• _WHAT THIS TASK INVOLVES_
Set out exactly every line of the entries below, starting at the line that holds "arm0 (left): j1" and stopping after the line that holds "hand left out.".

• _PROVIDED DATA_
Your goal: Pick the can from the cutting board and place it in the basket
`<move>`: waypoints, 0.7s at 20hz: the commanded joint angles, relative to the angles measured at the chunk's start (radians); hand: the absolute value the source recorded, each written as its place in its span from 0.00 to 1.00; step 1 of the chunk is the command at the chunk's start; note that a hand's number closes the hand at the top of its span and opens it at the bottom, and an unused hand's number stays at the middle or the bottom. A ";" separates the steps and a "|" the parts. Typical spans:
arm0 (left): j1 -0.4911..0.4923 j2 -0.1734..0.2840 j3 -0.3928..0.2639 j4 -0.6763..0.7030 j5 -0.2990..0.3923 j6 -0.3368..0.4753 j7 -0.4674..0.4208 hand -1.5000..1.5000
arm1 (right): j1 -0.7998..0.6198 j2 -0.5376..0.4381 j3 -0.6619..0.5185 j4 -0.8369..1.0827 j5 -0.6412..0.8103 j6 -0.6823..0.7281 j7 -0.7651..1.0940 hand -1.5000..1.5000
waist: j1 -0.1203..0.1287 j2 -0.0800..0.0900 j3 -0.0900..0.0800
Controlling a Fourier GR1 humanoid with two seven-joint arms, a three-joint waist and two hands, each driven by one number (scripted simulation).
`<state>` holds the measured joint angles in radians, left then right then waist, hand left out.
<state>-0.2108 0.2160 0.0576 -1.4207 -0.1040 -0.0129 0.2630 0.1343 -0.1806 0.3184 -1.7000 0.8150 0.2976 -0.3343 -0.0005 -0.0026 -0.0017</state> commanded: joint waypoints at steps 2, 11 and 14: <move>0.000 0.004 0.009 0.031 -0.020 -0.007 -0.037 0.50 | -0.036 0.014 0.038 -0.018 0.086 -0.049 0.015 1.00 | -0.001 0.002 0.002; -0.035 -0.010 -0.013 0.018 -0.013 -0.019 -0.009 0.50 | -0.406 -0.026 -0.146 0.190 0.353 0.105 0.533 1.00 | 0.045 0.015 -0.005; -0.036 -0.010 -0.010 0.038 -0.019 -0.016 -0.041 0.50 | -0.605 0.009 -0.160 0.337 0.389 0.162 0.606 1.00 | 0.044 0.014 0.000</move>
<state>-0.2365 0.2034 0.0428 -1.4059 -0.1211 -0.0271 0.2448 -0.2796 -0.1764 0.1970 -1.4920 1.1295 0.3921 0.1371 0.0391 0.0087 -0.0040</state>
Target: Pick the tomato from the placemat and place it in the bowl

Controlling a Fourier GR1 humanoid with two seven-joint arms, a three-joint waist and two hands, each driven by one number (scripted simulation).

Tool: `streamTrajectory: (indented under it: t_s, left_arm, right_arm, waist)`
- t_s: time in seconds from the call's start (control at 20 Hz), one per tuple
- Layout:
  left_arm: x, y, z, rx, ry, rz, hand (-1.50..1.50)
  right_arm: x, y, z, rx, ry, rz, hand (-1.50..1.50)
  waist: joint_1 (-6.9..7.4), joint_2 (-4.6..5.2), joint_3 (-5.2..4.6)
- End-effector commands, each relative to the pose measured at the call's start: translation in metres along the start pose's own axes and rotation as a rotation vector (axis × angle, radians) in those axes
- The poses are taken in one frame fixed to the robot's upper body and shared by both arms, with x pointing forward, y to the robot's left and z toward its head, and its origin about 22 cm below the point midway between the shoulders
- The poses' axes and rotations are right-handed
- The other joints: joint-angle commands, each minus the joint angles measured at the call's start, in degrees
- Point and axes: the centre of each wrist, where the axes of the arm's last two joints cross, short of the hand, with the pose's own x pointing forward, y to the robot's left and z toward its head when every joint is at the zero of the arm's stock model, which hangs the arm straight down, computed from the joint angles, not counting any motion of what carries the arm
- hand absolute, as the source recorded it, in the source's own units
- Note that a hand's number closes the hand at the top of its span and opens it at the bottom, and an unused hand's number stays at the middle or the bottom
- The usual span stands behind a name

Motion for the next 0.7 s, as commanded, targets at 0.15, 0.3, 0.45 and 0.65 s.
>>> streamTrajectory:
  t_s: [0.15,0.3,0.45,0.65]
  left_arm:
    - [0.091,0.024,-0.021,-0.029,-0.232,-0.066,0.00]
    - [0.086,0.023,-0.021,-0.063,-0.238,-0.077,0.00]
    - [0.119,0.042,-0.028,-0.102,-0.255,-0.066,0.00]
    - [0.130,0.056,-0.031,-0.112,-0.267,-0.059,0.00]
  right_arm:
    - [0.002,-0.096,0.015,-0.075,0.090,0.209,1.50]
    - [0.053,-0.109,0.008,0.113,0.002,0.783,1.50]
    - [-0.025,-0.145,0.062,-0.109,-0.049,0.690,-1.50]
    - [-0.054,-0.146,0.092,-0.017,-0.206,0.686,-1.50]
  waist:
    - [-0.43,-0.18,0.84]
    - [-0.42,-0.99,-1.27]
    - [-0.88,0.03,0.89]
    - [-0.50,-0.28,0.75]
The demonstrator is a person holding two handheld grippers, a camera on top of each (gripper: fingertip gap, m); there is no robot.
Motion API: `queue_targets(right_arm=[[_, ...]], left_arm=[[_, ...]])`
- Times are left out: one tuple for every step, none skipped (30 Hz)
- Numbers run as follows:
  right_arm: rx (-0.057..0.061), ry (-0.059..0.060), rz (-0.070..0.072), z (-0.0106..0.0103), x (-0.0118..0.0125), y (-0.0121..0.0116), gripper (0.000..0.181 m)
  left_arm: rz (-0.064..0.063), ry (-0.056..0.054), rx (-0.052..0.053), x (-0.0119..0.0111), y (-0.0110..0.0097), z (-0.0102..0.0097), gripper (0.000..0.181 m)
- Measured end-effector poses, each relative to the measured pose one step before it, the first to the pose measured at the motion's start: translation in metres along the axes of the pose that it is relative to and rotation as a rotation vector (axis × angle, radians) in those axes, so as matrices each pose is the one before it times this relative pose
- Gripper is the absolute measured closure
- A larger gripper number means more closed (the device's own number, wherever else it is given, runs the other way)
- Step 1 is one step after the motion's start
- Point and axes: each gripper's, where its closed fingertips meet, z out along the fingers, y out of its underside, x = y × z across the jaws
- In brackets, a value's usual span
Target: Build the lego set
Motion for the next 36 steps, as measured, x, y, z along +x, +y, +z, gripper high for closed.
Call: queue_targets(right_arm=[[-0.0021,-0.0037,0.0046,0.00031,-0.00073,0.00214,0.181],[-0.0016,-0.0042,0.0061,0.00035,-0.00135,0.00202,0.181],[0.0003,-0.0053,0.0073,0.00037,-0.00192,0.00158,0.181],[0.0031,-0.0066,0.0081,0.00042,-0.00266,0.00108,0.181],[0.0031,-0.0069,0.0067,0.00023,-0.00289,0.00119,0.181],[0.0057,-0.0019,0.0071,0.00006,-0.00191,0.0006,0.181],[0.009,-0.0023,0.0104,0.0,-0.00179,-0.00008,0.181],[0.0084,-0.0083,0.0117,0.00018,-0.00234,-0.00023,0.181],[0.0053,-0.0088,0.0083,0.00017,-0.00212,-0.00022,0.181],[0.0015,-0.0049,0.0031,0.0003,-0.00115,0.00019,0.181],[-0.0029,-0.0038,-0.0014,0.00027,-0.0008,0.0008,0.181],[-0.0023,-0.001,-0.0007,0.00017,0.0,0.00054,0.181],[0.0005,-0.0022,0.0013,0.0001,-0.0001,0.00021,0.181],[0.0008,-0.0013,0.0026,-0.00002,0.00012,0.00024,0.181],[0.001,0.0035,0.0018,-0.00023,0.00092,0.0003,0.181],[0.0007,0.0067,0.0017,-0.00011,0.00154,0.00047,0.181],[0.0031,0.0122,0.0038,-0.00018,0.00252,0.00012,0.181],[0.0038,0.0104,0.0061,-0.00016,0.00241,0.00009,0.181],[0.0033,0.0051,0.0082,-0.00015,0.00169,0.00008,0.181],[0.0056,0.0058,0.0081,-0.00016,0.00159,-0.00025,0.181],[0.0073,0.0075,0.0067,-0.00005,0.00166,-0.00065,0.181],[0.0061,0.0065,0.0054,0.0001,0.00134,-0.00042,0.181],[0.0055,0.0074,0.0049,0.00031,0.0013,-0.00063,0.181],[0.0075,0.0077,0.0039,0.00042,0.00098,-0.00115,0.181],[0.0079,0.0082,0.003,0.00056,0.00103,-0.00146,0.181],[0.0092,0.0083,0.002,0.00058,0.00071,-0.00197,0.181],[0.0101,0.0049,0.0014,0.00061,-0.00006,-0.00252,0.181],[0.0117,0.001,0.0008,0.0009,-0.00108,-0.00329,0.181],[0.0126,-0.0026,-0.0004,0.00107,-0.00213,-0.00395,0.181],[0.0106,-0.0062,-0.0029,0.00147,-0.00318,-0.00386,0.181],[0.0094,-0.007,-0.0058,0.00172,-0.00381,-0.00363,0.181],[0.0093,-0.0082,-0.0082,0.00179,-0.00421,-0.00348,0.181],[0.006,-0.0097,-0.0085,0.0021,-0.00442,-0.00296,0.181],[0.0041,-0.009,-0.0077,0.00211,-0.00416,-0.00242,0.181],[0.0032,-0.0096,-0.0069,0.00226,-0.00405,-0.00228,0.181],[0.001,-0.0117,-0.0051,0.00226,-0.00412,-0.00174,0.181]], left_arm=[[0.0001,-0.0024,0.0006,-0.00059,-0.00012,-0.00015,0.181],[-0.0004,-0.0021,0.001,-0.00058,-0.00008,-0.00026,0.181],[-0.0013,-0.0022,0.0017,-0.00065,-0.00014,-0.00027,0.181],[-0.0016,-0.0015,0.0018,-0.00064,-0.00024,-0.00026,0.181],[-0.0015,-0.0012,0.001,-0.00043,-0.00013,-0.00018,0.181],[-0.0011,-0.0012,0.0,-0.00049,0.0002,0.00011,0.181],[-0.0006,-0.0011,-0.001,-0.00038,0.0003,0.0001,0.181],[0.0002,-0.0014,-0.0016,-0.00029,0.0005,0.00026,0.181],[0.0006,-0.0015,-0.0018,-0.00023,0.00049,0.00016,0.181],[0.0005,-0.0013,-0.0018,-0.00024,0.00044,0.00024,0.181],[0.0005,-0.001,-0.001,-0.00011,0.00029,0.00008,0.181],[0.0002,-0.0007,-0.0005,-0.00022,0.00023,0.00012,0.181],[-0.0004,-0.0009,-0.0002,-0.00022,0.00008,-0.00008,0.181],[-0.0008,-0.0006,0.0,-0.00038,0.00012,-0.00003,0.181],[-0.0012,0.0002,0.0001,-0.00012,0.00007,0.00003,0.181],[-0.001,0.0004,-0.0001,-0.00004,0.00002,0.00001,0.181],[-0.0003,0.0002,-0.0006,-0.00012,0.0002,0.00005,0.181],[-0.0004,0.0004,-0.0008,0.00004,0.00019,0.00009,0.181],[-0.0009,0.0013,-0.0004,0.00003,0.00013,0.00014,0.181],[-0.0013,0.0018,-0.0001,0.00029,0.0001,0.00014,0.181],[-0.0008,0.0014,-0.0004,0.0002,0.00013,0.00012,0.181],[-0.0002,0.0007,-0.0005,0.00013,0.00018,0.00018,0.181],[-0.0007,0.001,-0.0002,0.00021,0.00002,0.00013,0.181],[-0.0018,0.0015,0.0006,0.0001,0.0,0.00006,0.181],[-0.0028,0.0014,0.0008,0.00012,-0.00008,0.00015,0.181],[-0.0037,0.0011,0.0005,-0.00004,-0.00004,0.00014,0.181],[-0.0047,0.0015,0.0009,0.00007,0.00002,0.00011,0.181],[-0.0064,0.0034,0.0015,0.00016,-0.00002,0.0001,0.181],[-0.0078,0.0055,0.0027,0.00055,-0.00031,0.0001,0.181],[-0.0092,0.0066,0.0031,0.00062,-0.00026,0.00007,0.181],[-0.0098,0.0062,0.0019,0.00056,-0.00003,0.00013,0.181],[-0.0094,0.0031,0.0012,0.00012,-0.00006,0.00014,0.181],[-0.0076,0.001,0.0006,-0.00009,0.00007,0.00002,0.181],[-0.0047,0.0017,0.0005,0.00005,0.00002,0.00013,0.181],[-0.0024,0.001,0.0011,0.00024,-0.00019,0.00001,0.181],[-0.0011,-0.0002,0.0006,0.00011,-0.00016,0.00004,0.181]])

• _RESULT FOR THIS EXERCISE_
arm0 (left): j1 -0.4911..0.4923 j2 -0.1734..0.2840 j3 -0.3928..0.2639 j4 -0.6763..0.7030 j5 -0.2990..0.3923 j6 -0.3368..0.4753 j7 -0.4674..0.4208 hand -1.5000..1.5000
arm1 (right): j1 -0.7998..0.6198 j2 -0.5376..0.4381 j3 -0.6619..0.5185 j4 -0.8369..1.0827 j5 -0.6412..0.8103 j6 -0.6823..0.7281 j7 -0.7651..1.0940 hand -1.5000..1.5000
waist: j1 -0.1203..0.1287 j2 -0.0800..0.0900 j3 -0.0900..0.0800
Controlling a Fourier GR1 humanoid with two seven-joint arms, a three-joint waist and two hands, each driven by one number (scripted simulation).
`<state>` holds the measured joint angles in radians, left then right then waist, hand left out.

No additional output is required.